A palavra “agora” na segunda foto suscita-me estranheza, mas gosto do efeito que causa na primeira imagem como se a primeira fotografia da secretária só se completasse com a segunda. Tudo neste trabalho é-o no breve instante em que deixa de ser, “o duro desejo de durar” apresenta-se como a maior contradição, mas só ela é real.

Encontraste mesmo a fotografia da tua mãe naquele livro no Brasil? A meu ver, a verdade é que isso não interessa, interessa é que o leitor sente vontade de perguntar, tem esse efeito intimista. Como um corpo neutro que flutua e se apresenta ao poucos diante nós, como se todo o livro flutuasse no tempo e no espaço, como um corpo que dança. Um bola branca, etérea, da qual a metáfora pode ser a bola Nívea na praia. A esfera, que na memória é o índice para todas as tuas memórias que flutuam ainda hoje, possivelmente num cristalizado sonho de criança.

Voltando à reflexão sobre o medium e a imagem. A composição fotográfica é muito sensível ao enquadramento, tem muita resolução informativa. É um suporte que tem muito mais de científico do que de artístico, mas o contexto muda tudo, o tempo em que fotografia vive cria outro espaço em torno dela e deixa de ser o que representa. No entanto, presta-se a contar histórias tendo um discurso próprio, que no limite leva ao cinema, como um poema que se dilui com o tempo para a prosa continuar. É claro que não direto, na água, como exemplo, existem transições de fase, do líquido para o gelo, do vapor para a forma líquida outra vez, há sempre descontinuidades.

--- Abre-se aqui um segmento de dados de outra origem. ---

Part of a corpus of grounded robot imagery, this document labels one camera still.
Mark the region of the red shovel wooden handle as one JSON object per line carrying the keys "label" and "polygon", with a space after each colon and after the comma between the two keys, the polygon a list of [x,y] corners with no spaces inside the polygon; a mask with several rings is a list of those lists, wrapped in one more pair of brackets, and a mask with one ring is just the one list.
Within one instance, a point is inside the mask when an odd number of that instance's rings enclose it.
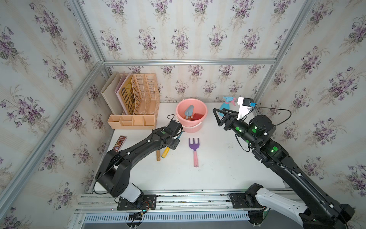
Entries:
{"label": "red shovel wooden handle", "polygon": [[198,113],[196,113],[196,114],[194,114],[194,115],[191,117],[191,121],[200,120],[200,119],[202,119],[204,116],[205,116],[205,115],[203,115],[203,114],[198,114]]}

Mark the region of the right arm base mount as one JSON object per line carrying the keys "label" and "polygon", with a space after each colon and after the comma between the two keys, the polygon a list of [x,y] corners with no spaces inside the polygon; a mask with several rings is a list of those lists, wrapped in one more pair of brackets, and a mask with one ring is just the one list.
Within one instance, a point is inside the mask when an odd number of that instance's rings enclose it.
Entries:
{"label": "right arm base mount", "polygon": [[247,210],[249,222],[254,227],[261,226],[270,210],[269,207],[261,205],[256,199],[258,192],[263,188],[262,185],[254,183],[243,193],[229,193],[234,209],[257,209]]}

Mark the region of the green trowel wooden handle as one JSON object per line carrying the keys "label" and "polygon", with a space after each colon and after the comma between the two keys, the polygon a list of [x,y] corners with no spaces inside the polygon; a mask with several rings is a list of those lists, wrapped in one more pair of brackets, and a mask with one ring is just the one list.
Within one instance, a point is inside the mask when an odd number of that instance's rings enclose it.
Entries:
{"label": "green trowel wooden handle", "polygon": [[157,161],[161,161],[161,153],[160,153],[160,150],[157,150],[156,151],[156,160]]}

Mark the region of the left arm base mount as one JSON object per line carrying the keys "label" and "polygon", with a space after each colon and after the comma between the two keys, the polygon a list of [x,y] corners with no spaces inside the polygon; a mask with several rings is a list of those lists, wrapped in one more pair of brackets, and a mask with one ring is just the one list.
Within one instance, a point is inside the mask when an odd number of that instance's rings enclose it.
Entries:
{"label": "left arm base mount", "polygon": [[132,213],[128,216],[129,221],[141,221],[143,216],[149,210],[156,209],[157,195],[141,195],[135,202],[129,202],[127,199],[119,197],[117,202],[117,210],[128,211],[136,210],[136,213]]}

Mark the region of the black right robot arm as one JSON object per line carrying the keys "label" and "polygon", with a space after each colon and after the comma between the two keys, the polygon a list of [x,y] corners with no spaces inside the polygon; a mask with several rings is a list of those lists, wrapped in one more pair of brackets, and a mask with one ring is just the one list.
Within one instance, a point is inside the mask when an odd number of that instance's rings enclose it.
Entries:
{"label": "black right robot arm", "polygon": [[237,140],[243,139],[254,157],[276,173],[302,200],[300,203],[252,184],[244,193],[230,194],[233,208],[254,208],[249,214],[252,224],[262,223],[259,216],[275,210],[300,224],[304,229],[346,229],[355,211],[324,192],[295,163],[289,153],[272,140],[276,126],[265,115],[255,116],[250,123],[238,118],[238,112],[213,109],[215,119],[224,130],[232,130]]}

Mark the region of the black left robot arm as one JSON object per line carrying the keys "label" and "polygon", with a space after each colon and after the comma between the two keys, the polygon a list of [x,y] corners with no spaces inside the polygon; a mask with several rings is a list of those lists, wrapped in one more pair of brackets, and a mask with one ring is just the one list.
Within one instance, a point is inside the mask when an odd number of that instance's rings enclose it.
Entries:
{"label": "black left robot arm", "polygon": [[121,197],[130,203],[141,202],[143,192],[130,182],[132,168],[154,151],[166,147],[175,150],[182,130],[180,122],[171,120],[168,125],[152,130],[149,136],[129,148],[108,151],[95,174],[95,182],[114,198]]}

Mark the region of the purple rake pink handle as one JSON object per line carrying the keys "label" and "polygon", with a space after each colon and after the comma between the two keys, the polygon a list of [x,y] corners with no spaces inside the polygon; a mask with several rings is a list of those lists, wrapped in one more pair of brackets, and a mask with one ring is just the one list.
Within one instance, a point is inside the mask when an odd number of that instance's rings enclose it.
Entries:
{"label": "purple rake pink handle", "polygon": [[199,148],[199,146],[200,146],[199,138],[197,139],[193,138],[192,141],[189,138],[189,147],[193,150],[193,163],[195,168],[199,167],[198,155],[197,155],[197,149]]}

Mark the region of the light blue plastic trowel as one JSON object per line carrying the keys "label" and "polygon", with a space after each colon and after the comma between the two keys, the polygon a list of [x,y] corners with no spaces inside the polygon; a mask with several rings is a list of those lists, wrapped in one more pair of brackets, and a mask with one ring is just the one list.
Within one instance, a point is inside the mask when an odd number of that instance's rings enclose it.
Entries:
{"label": "light blue plastic trowel", "polygon": [[186,120],[190,120],[191,117],[193,116],[193,111],[194,111],[194,106],[190,105],[184,112],[185,115],[185,119]]}

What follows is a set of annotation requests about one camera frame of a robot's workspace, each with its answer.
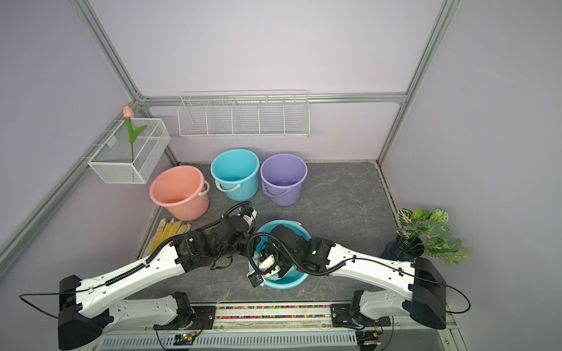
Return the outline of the teal bucket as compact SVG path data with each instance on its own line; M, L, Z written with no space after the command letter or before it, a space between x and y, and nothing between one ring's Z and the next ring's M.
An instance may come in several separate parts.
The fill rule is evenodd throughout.
M247 149L232 149L219 154L211 164L216 188L231 200L250 200L258 191L260 161Z
M301 226L299 222L285 220L285 219L278 219L271 222L267 222L263 225L258 232L259 233L271 233L273 229L277 226L283 225L292 231L294 231L297 235L305 238L306 240L311 239L311 235L306 231L306 229ZM253 260L257 263L260 256L261 256L261 249L262 246L268 241L268 238L262 238L259 242L256 243L256 248L253 253ZM263 278L263 282L261 283L262 287L273 288L277 290L287 290L291 288L295 288L301 283L303 283L307 279L308 275L306 273L302 273L297 270L296 266L291 266L288 272L285 274L284 277L279 277L278 274L273 274L267 278Z

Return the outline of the pink plastic bucket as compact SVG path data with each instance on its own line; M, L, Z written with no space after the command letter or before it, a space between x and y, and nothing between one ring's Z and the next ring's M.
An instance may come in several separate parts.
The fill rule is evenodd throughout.
M190 222L209 208L209 182L193 166L177 166L161 173L149 190L151 200L175 218Z

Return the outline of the purple bucket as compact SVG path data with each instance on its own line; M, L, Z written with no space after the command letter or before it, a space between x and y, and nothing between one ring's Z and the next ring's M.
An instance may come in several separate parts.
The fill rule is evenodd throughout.
M294 154L275 154L261 165L264 194L278 206L294 205L307 178L306 162Z

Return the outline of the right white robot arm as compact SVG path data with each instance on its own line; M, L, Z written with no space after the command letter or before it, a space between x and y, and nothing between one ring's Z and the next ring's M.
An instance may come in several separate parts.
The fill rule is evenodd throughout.
M407 314L418 324L446 328L446 282L427 259L385 260L355 252L333 241L304 238L286 225L277 225L265 235L277 253L276 261L289 263L309 276L342 276L382 288L361 292L354 298L358 313L375 319Z

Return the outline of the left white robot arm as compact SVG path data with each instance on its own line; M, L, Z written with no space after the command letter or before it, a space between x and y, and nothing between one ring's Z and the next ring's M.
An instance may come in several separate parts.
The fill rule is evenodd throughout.
M198 268L215 267L221 257L245 254L247 241L256 229L256 216L252 208L224 214L201 228L164 239L148 256L128 266L90 279L72 275L61 280L59 349L83 347L119 327L149 325L156 331L202 330L205 320L184 292L153 300L126 300L163 280Z

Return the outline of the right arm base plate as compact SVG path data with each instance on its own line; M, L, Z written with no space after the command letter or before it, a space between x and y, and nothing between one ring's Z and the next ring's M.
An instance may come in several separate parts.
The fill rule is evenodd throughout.
M373 320L361 314L358 309L351 306L351 303L331 304L330 317L333 327L354 329L356 331L392 325L390 317L381 317Z

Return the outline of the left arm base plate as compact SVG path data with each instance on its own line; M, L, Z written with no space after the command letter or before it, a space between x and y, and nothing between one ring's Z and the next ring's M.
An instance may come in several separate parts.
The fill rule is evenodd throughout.
M184 313L180 309L177 316L169 323L153 325L155 331L210 330L213 328L216 307L211 305L191 307L191 312Z

A fotografia é um suporte tão bom para respostas como para perguntas, mas creio que as fotografias do teu livro me deixam com mais perguntas.

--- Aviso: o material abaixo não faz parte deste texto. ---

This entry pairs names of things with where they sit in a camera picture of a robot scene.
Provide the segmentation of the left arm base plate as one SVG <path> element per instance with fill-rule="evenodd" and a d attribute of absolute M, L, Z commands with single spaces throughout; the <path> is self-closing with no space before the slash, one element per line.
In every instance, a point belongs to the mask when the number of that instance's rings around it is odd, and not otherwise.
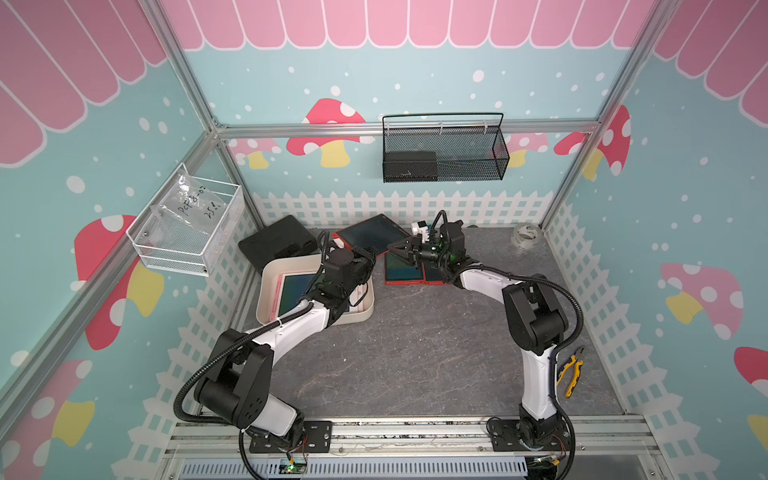
<path fill-rule="evenodd" d="M 328 453 L 330 451 L 333 423 L 331 421 L 304 420 L 292 426 L 283 436 L 266 430 L 249 427 L 250 453 L 303 452 Z"/>

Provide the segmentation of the red writing tablet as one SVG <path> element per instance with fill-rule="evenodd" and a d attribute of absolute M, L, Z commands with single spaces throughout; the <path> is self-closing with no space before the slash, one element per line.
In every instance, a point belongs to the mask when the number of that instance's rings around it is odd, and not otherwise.
<path fill-rule="evenodd" d="M 387 285 L 416 285 L 424 282 L 422 268 L 387 252 L 384 255 L 384 279 Z"/>
<path fill-rule="evenodd" d="M 423 278 L 427 285 L 443 285 L 445 283 L 441 269 L 434 262 L 422 264 Z"/>
<path fill-rule="evenodd" d="M 375 256 L 386 254 L 388 246 L 410 234 L 384 214 L 378 214 L 333 234 L 345 247 L 370 249 Z"/>

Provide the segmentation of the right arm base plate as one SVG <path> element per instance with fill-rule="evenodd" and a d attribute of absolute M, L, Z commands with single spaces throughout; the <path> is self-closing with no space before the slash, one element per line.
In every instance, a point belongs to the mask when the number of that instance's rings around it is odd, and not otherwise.
<path fill-rule="evenodd" d="M 566 423 L 557 416 L 541 421 L 491 417 L 485 429 L 495 452 L 564 452 L 573 440 Z"/>

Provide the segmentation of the cream plastic storage box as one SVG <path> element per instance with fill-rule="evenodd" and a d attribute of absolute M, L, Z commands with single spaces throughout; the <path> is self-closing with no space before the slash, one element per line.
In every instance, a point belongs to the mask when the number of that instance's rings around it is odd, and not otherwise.
<path fill-rule="evenodd" d="M 319 254 L 276 259 L 268 263 L 261 275 L 255 313 L 257 322 L 268 324 L 294 308 L 309 287 L 319 266 Z M 359 286 L 353 292 L 352 303 L 355 304 L 358 300 L 362 302 L 348 307 L 336 321 L 338 325 L 363 322 L 373 315 L 375 295 L 371 279 L 365 287 Z"/>

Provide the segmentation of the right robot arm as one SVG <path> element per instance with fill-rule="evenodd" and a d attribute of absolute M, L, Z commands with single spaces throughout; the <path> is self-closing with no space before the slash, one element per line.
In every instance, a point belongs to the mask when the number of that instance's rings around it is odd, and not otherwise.
<path fill-rule="evenodd" d="M 436 269 L 445 284 L 480 293 L 504 306 L 509 334 L 523 359 L 523 394 L 514 437 L 530 451 L 572 432 L 557 394 L 557 356 L 581 334 L 583 309 L 561 285 L 541 274 L 521 275 L 485 265 L 466 250 L 463 222 L 445 211 L 418 222 L 415 233 L 388 245 L 401 261 Z"/>

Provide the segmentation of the pink writing tablet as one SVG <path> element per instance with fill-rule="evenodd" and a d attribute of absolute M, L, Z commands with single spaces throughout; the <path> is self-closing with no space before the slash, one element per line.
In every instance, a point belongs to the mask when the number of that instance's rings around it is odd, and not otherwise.
<path fill-rule="evenodd" d="M 302 296 L 315 282 L 315 274 L 310 272 L 282 273 L 277 277 L 275 297 L 272 304 L 271 319 L 275 320 L 292 310 L 300 303 Z"/>

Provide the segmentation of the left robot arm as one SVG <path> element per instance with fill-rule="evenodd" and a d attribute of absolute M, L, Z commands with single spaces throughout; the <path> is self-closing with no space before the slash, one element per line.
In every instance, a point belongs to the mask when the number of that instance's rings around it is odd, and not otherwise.
<path fill-rule="evenodd" d="M 295 307 L 252 331 L 228 329 L 218 337 L 208 361 L 177 393 L 177 419 L 227 424 L 244 435 L 265 436 L 286 452 L 297 449 L 306 436 L 304 415 L 271 393 L 272 369 L 360 303 L 351 296 L 367 284 L 375 263 L 370 248 L 326 248 L 313 283 Z"/>

O facto da tua fotografia ter escultura é muito interessante. É um mergulho avassalador dentro da imagem em que o objeto esculpido fica imóvel, invariante nas fotos e memória (Será mesmo?). O objeto esculpido, vejo agora, é o verdadeiro corpo neutro, imutável. Como se houvesse um espetador sempre presente na história, um duplo dele mesmo, um espetador da sua própria história num tempo a posteriori, ou seja, o simulacro para uma experiência fotográfica em que artefato é a escultura.

É extraordinariamente revelador da natureza do tempo fotográfico e do tempo da escrita em que o sujeito se separa do seu eu para se observar de um modo exterior, a partir dum “agora” em que decide fazer essa análise. Depois desse momento, durante a análise, também ele é um corpo neutro, espetador, e talvez o leitor também o seja, havendo na verdade a história dum vulto, de vultos que se observam. Na verdade somos nós, sem nos apercebermos, porque o invólucro é anónimo, por isso a verdade do reencontro é irrelevante, o eterno retorno é uma premissa universal.

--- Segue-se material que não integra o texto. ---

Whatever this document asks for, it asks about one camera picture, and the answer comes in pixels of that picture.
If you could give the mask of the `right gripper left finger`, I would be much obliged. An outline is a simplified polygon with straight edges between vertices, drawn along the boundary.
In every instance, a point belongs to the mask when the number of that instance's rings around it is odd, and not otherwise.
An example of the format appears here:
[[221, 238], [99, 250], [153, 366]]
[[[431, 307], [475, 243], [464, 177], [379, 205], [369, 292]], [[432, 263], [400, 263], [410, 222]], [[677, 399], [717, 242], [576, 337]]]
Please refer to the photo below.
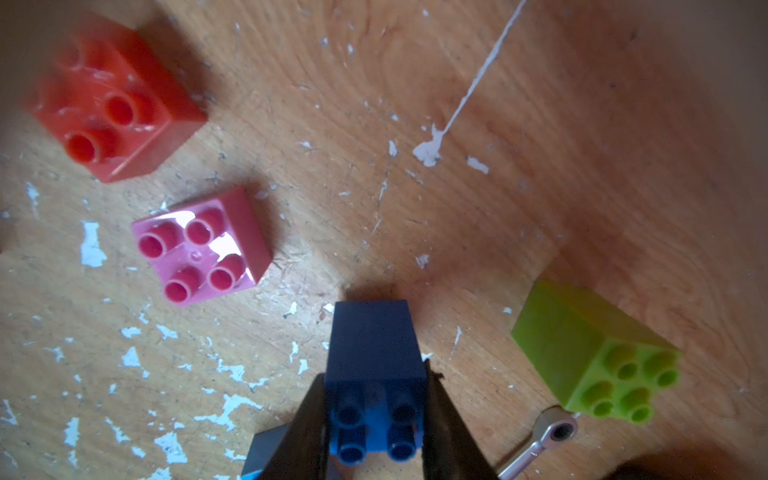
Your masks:
[[318, 374], [260, 479], [324, 480], [328, 465], [324, 375]]

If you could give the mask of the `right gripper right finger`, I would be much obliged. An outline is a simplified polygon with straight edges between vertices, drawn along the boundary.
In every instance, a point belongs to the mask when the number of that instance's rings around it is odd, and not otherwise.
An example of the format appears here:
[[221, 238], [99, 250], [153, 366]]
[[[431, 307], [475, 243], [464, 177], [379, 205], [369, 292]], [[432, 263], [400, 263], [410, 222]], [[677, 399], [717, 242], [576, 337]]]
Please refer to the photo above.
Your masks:
[[430, 367], [424, 409], [423, 476], [431, 480], [498, 478], [481, 452], [441, 380]]

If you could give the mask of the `light blue long lego brick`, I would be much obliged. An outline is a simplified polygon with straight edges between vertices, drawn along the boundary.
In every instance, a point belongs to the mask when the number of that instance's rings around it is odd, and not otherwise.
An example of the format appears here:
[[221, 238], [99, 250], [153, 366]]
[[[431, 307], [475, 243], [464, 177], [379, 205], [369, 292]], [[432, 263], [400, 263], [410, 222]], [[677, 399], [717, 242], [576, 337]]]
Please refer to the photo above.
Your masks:
[[291, 423], [287, 423], [254, 435], [246, 460], [242, 468], [241, 479], [257, 479], [278, 453], [278, 464], [287, 466], [298, 458], [299, 450], [294, 443], [290, 448], [283, 446], [285, 436], [290, 432]]

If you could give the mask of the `dark blue lego brick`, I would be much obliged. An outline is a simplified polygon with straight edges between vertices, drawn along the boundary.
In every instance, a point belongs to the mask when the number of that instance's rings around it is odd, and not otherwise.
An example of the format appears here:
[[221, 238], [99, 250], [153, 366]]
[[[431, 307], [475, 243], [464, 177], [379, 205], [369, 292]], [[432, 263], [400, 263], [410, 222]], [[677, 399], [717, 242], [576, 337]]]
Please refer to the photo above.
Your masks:
[[329, 451], [347, 465], [422, 447], [427, 372], [405, 300], [335, 304], [325, 372]]

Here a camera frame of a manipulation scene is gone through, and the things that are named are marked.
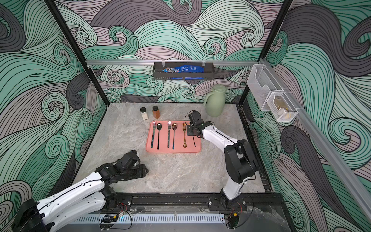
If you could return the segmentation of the pink plastic tray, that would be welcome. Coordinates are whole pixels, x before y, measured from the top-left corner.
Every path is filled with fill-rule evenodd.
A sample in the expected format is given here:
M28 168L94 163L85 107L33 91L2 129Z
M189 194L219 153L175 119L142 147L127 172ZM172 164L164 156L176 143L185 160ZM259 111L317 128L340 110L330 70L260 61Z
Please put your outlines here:
M199 153L201 138L183 131L182 121L156 120L149 123L146 151L149 153Z

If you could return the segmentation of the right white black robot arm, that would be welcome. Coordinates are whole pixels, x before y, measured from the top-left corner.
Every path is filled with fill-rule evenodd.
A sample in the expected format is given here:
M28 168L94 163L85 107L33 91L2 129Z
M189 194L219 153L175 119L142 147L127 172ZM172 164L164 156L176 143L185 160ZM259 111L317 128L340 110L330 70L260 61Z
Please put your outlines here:
M199 111L192 110L187 116L187 134L205 139L224 152L226 170L229 175L220 193L220 202L228 208L241 194L244 184L255 177L259 169L252 146L246 139L237 140L215 127L211 121L204 121Z

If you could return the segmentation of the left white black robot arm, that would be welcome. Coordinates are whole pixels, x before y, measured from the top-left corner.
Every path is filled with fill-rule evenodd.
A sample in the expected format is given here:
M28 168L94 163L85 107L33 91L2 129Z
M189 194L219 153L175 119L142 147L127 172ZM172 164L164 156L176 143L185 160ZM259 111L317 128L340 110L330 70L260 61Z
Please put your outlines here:
M24 202L12 224L13 232L56 232L86 214L119 205L111 184L144 178L149 170L136 150L104 163L78 183L39 201Z

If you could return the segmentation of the green handled fork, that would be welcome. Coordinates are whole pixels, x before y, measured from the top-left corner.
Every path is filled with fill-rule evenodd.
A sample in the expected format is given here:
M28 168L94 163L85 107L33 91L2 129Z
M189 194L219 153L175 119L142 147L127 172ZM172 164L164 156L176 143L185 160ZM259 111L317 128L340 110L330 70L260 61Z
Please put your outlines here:
M153 145L154 145L154 138L155 138L156 128L157 128L157 122L156 121L153 121L152 122L153 132L152 132L152 138L151 138L151 148L153 148Z

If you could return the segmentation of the grey handled fork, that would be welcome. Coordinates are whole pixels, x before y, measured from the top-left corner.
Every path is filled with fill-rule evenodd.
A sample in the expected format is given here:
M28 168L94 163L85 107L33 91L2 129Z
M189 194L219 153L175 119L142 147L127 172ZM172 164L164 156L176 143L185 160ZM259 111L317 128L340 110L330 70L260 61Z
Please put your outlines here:
M171 133L171 129L172 129L172 122L171 121L167 121L167 128L168 128L168 137L167 137L167 148L170 147L170 133Z

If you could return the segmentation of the gold fork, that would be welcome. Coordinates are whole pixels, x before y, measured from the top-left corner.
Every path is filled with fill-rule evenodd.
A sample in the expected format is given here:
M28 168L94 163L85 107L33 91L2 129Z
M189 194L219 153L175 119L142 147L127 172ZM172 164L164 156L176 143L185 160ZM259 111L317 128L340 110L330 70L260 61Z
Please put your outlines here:
M182 130L184 132L184 141L183 141L183 147L187 148L187 142L186 142L186 131L187 131L187 124L183 123Z

O processo que ocorre na criação é documentado, desde o autor até leitor ninguém é esquecido, qual espelho face ao espelho. Temos acesso a tudo, o que é raro, porque alguém retira um dos espelhos, quebrando o infinito dessa sucessão, porém esta imagem é preservada, e por isso aproxima-se da escultura no seu caráter suspenso e invariante.

Oferecem-nos uma auto-representação e um discurso na primeira pessoa mas num modo não autobiográfico, narcisista, mas visto de costas, não importa a sua imagem mas o que ele vê, a sua experiência. É uma viagem de corpo presente ao corpo neutro que é de índice da história, da história de quem se apropria dela. Assim une-se o universo pessoal fotográfico de Sophie Calle com o corpo de Marina Abramovich.

Vejo o livro agora, depois de uns dias na estante, a lombada sem texto ou informação, apenas camadas de folhas cozidas a linha são o índice para o próprio livro feito de fragmentos. Neste sentido observo um carácter fractal na obra pela propriedade de auto-replicação: a lombada como símbolo do interior, a tua foto como o índice da viagem, e depois os vários episódios que se confundem e confluem para criar um tempo passado, de sonho, e de presente com um sentido passado, e ao mesmo tempo de oráculo para o futuro, do próprio leitor. Parece-me evidente, que o gesso é a pele da sibila que nos dá a certeza da história seja ela qual for. É uma história com um corpo dentro, mesmo que esta não pense, pois não se exprime, vive e por isso e existe mesmo sem letras na lombada.